Aim of the exercise: Below are the records; collect from them each line containing the string "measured".

Records shown:
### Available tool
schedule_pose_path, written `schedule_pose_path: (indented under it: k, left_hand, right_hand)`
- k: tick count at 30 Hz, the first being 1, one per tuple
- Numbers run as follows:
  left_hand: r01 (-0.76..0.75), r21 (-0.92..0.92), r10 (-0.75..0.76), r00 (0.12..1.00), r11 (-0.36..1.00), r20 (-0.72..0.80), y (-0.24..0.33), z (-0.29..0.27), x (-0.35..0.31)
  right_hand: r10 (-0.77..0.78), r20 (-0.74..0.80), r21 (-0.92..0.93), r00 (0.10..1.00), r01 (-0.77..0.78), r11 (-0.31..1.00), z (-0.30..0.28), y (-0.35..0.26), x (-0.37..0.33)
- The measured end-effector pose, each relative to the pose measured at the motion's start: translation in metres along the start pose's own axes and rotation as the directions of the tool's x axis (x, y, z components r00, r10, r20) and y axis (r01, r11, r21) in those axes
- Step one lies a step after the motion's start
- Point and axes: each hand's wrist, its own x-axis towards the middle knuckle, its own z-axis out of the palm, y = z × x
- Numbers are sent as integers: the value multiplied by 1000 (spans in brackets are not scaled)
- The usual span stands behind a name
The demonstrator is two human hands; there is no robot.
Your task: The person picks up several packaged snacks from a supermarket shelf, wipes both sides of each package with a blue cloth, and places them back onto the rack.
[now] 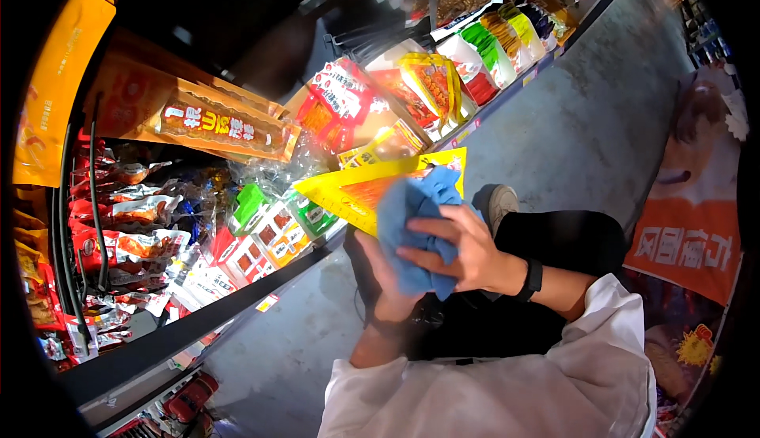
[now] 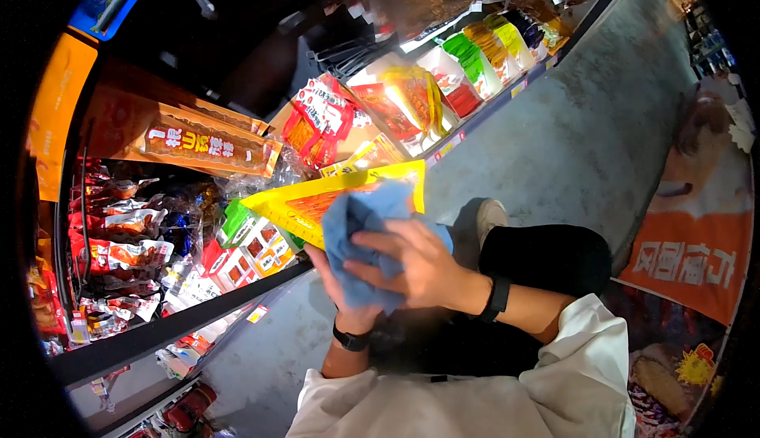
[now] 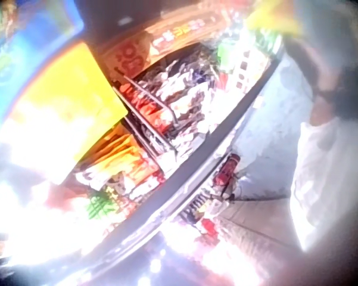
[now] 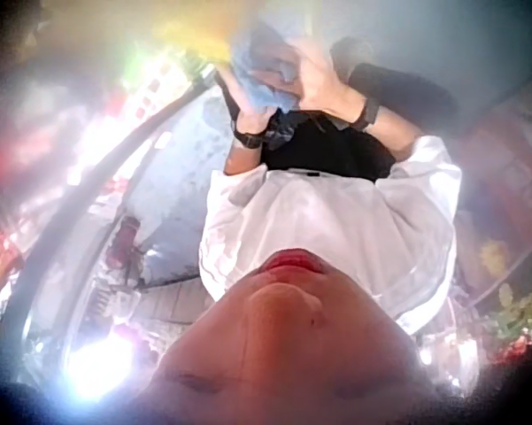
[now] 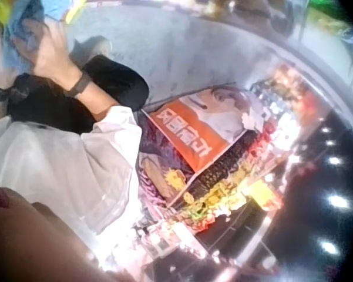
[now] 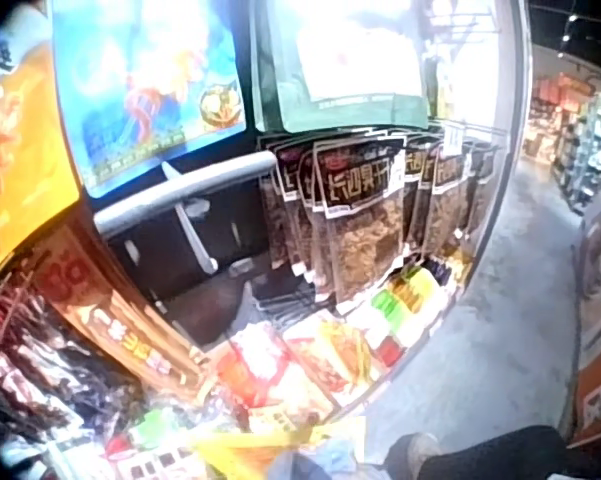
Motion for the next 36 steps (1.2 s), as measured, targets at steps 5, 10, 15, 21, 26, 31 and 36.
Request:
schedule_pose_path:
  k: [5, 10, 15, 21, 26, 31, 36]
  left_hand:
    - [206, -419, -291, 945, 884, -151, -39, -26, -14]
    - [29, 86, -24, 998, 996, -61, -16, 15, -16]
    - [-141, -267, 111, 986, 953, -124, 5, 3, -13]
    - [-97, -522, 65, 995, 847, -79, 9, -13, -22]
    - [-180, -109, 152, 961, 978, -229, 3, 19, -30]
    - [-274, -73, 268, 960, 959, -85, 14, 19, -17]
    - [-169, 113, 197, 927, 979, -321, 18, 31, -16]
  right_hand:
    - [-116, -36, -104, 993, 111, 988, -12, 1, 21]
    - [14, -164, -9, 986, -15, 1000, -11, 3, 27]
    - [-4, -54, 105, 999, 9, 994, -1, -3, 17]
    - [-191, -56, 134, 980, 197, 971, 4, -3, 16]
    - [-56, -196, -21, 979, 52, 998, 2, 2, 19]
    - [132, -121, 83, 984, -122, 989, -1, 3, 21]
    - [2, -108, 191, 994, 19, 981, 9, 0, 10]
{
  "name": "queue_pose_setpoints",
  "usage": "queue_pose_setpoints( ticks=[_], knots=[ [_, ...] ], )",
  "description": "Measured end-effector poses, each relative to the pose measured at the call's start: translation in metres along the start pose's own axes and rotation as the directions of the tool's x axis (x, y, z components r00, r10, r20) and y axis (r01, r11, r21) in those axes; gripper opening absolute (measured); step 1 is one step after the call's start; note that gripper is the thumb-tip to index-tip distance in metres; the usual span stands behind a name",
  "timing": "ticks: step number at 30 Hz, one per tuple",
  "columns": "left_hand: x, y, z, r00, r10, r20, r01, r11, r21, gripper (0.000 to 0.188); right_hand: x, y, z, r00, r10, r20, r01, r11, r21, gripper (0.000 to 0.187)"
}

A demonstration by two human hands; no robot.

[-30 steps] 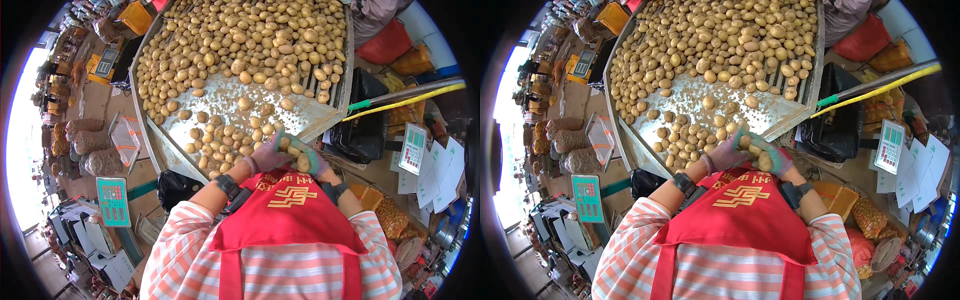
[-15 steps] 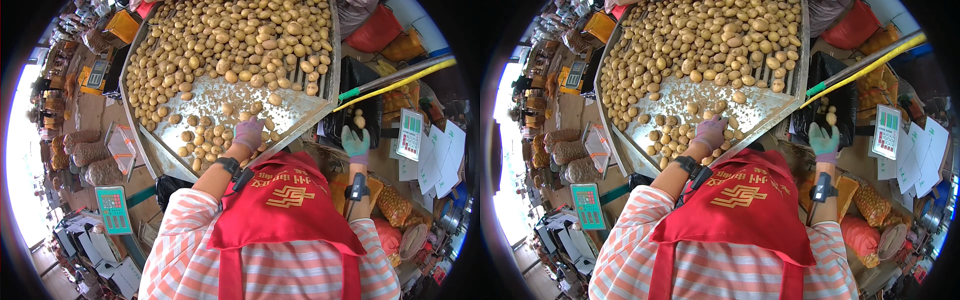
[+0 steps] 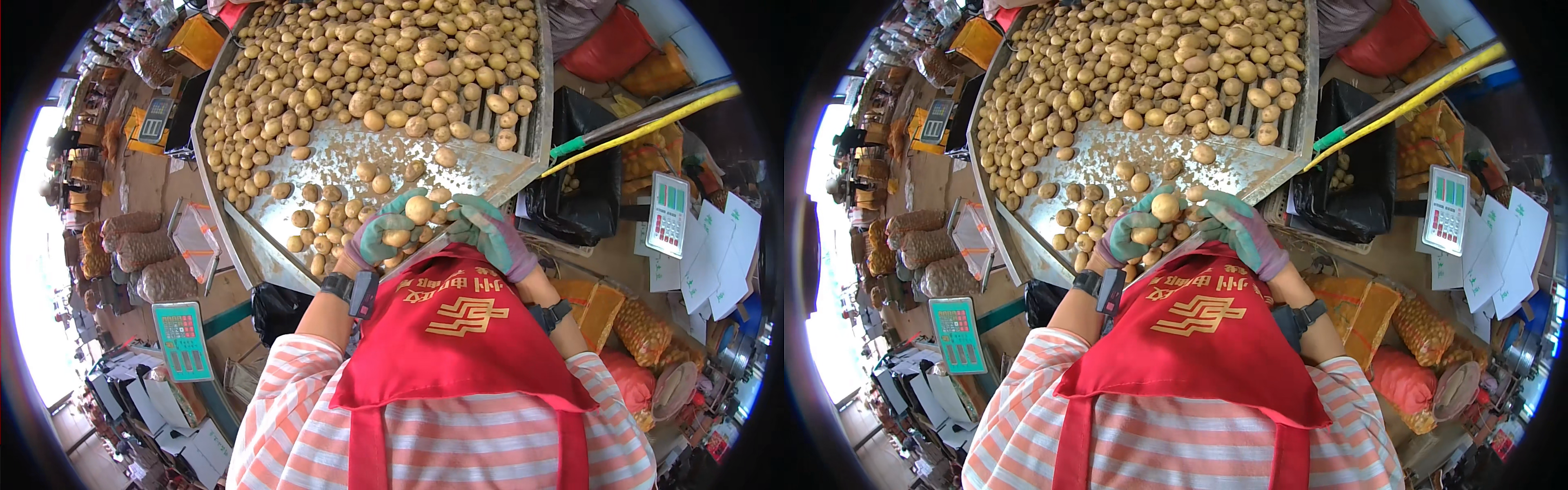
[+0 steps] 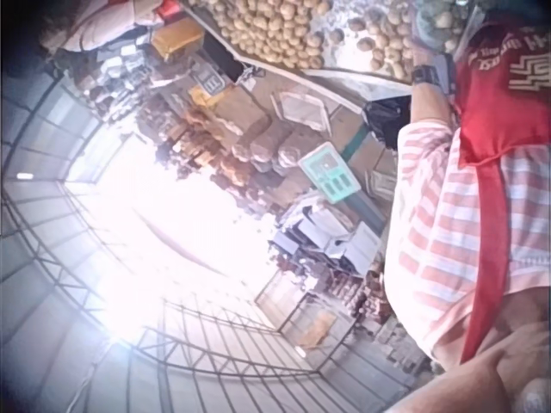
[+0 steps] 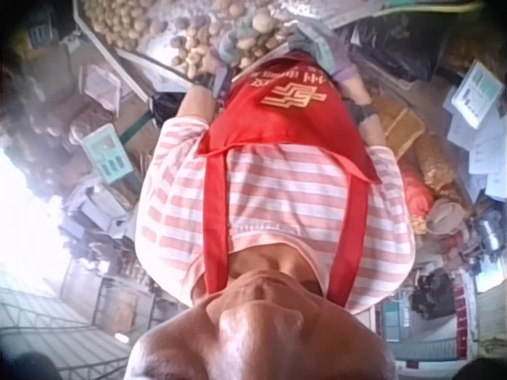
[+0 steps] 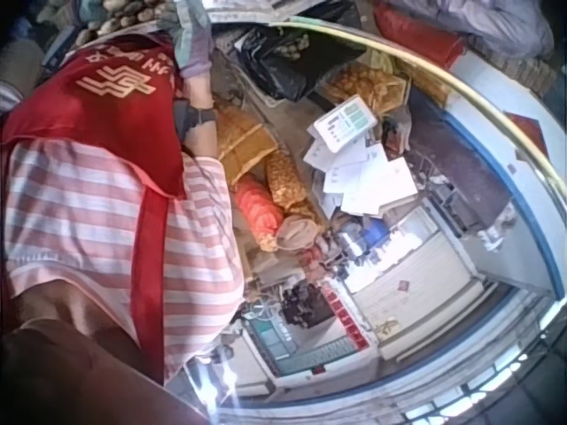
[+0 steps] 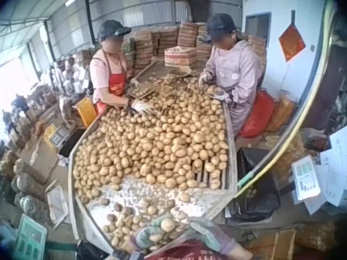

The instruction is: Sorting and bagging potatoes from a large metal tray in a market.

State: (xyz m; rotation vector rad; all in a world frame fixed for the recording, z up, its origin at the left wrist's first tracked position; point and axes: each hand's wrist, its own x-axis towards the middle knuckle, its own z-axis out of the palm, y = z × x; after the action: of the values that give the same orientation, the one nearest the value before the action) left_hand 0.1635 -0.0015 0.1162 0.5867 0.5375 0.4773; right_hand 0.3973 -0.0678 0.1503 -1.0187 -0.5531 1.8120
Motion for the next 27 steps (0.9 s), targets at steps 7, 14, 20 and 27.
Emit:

Solution to this exercise:
- The measured end-effector pose, each relative to the pose measured at the motion's start: translation in metres along the start pose's own axes and rotation as the directions of the tool's x axis (x, y, z components r00, r10, r20) and y axis (r01, r11, r21) in those axes
Motion for the next 36 steps (1.2 s), as measured, targets at steps 5, 10, 15, 21, 26, 31 and 36.
  "description": "Measured end-effector poses, each relative to the pose measured at the call's start: translation in metres along the start pose's own axes and rotation as the directions of the tool's x axis (x, y, z components r00, r10, r20) and y axis (r01, r11, r21) in those axes; gripper opening absolute (measured); step 1 is one step after the call's start; note that gripper is the thumb-tip to index-tip distance in metres; the usual span stands behind a name",

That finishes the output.